→ REQUIRED WORK
Extract exactly and only the lines of the data below, starting at the line with "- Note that" and stopping after the final line.

→ RECORDED INFORMATION
Segment Open

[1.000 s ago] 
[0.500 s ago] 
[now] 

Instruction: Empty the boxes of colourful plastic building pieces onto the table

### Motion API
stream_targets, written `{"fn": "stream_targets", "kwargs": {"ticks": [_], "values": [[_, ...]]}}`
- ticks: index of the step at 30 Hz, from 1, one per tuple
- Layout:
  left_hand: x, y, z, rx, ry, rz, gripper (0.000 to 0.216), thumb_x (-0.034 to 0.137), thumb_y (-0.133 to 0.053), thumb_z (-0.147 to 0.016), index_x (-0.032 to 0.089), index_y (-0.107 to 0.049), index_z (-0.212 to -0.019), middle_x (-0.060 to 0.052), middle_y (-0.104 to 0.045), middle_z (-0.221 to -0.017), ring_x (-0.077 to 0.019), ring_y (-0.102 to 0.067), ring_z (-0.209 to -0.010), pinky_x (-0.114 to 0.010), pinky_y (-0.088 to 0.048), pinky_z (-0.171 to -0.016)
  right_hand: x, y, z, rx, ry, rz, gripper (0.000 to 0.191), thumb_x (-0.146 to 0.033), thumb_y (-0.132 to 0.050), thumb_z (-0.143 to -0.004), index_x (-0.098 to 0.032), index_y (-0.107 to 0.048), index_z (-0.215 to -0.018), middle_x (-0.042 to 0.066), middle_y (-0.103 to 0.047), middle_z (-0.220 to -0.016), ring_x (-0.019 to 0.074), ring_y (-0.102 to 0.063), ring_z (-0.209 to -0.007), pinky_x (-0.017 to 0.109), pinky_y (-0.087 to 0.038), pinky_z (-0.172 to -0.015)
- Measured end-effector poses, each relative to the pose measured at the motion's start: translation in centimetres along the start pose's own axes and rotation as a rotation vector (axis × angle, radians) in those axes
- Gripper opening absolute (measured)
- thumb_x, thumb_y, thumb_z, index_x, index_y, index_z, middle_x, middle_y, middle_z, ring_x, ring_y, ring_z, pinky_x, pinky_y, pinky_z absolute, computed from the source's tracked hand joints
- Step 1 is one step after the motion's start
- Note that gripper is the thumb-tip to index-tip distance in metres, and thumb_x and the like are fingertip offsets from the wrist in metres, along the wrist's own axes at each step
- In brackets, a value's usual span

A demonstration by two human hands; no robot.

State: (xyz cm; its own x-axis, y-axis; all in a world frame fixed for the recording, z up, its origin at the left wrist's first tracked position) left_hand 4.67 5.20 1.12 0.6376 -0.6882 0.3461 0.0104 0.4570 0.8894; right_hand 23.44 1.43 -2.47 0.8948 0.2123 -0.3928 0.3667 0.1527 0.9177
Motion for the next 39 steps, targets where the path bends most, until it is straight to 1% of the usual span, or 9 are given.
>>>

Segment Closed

→ EXERCISE SOLUTION
- Note that gripper is the thumb-tip to index-tip distance in metres, and thumb_x and the like are fingertip offsets from the wrist in metres, along the wrist's own axes at each step
- In brackets, a value's usual span

A demonstration by two human hands; no robot.

State: (xyz cm; its own x-axis, y-axis; all in a world frame fixed for the recording, z up, its origin at the left wrist's first tracked position) left_hand 4.67 5.20 1.12 0.6376 -0.6882 0.3461 0.0104 0.4570 0.8894; right_hand 23.44 1.43 -2.47 0.8948 0.2123 -0.3928 0.3667 0.1527 0.9177
Motion for the next 39 steps, targets where the path bends most, until it is straight to 1% of the usual span, or 9 are given.
>>>

Nothing more is needed to complete the output.